À voir les hommes la regarder danser, je n'étais pas du même avis, mais je n'allais pas gâcher cette danse en la contrariant. Je lui serrai la main légèrement pour attirer son attention. « Très bien, mais tu pourras toujours compter sur Cross du ranch de Bridgewater en cas de besoin. »
La chanson prit fin, mais je ne lui lâchai pas la main. « Promets-le-moi, Olivia. »
Les gens se pressaient autour de nous, discutaient pendant que nous restions immobiles et qu'elle pesait mes mots.

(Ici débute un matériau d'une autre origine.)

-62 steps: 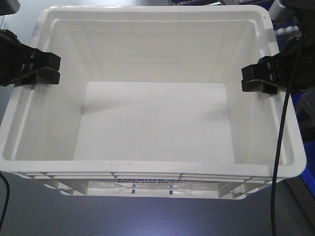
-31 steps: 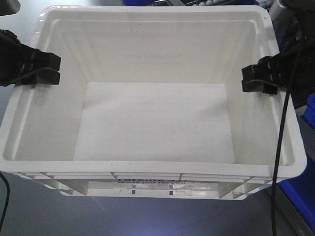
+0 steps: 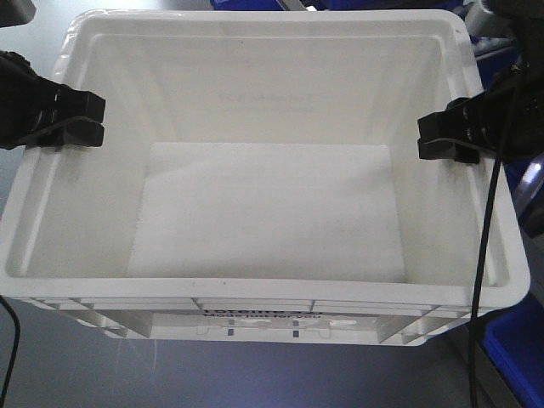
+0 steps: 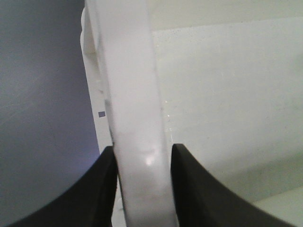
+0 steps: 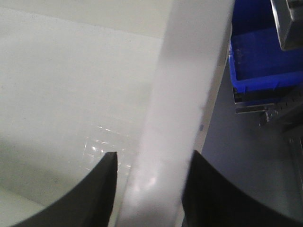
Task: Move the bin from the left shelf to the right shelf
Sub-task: 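Hold the tote with both grippers while the base drives away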
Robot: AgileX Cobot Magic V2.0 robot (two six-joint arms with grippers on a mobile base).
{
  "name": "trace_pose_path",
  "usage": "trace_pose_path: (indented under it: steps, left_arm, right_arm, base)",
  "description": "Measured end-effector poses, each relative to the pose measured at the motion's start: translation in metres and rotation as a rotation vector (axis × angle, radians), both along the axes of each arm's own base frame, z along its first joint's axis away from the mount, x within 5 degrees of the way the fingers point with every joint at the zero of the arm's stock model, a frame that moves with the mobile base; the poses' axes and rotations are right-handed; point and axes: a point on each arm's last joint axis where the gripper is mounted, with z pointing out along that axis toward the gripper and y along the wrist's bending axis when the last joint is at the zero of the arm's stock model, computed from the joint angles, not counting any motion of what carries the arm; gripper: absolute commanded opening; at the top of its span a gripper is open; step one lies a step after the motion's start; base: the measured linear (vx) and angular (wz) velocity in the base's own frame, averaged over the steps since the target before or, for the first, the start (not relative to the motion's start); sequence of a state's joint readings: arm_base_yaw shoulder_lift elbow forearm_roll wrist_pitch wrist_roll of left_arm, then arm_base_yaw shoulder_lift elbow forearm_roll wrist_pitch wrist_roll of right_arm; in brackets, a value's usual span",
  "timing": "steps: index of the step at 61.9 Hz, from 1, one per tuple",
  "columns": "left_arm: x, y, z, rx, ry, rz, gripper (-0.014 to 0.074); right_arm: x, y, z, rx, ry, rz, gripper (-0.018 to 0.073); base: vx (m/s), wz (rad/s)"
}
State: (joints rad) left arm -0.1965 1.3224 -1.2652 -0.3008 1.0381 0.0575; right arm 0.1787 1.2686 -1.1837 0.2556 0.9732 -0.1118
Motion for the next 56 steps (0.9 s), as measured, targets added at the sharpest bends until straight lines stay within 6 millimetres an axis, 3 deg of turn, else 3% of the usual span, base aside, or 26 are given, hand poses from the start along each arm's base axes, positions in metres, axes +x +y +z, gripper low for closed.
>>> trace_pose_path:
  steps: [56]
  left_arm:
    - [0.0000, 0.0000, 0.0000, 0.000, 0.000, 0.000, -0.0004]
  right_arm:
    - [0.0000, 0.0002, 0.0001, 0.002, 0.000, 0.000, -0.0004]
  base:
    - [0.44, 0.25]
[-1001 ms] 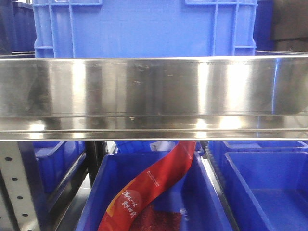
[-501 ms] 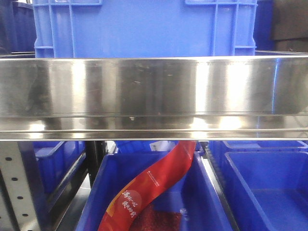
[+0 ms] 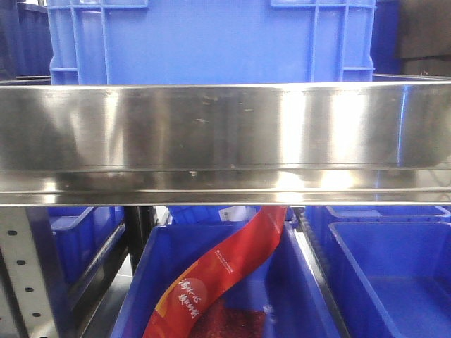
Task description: Grab PVC pipe and place in blue bin
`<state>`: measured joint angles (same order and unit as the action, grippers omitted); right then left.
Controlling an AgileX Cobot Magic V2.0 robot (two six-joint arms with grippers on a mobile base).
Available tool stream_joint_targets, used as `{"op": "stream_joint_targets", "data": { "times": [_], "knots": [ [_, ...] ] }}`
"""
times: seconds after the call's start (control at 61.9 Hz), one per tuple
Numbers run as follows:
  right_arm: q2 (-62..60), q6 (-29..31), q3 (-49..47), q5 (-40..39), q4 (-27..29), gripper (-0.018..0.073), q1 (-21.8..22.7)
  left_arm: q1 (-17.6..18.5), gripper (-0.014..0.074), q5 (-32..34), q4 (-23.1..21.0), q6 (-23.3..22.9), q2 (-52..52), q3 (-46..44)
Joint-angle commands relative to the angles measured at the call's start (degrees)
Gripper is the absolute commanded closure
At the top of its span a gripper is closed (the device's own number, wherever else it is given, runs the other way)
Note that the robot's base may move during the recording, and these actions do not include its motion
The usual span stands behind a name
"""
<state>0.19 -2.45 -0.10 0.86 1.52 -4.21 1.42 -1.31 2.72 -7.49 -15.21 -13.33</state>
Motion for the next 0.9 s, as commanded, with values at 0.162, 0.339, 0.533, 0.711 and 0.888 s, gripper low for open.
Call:
{"op": "stream_joint_targets", "data": {
  "times": [0.162,0.339,0.533,0.711,0.888],
  "knots": [
    [-0.2,0.1,0.1,-1.4,0.3,0.0727,0.2,-1.7,0.0707,2.9,0.4,0.0,7.8,12.4],
    [-0.2,0.1,0.1,-1.4,0.3,0.0727,0.2,-1.7,0.0707,-0.9,0.7,2.1,15.2,13.3],
    [-0.2,0.1,0.1,-1.6,0.3,0.0727,0.2,-1.7,0.0707,0.6,0.5,4.5,15.2,13.3],
    [-0.2,0.1,0.1,-1.6,0.3,0.0727,0.2,-1.7,0.0707,0.6,0.2,4.5,15.2,13.3],
    [-0.2,0.1,0.1,-1.6,0.3,0.0727,0.2,-1.7,0.0707,0.6,0.2,4.5,15.2,13.3]
  ]
}}
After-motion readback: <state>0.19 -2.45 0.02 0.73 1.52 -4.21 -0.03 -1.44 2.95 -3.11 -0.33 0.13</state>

« Tu ne vis pas à Helena et tu ne peux m'offrir un refuge, mais tu ne lâcheras visiblement pas ma main tant que je ne t'aurai pas donné mon accord. »
Je souris devant tant de perspicacité.
« Très bien, c'est d'accord. Je ferai appel à toi si j'en ressens un jour le besoin. »
Le mot « besoin » offrait plus d’une connotation. Je serais bien sûr là pour la secourir dans n'importe quelle situation, mais je me ferais également un plaisir de soulager d'autres types de besoins. D'après son apparence et son éducation, elle menait une vie protégée et ne connaissait pas encore les désirs d'une femme. L'idée qu'un autre homme puisse les lui enseigner me paraissait rebutante.
Malheureusement, je n'avais d'autre choix que de la libérer. Je ne voulais pourtant pas le faire... Sa place était entre mes bras.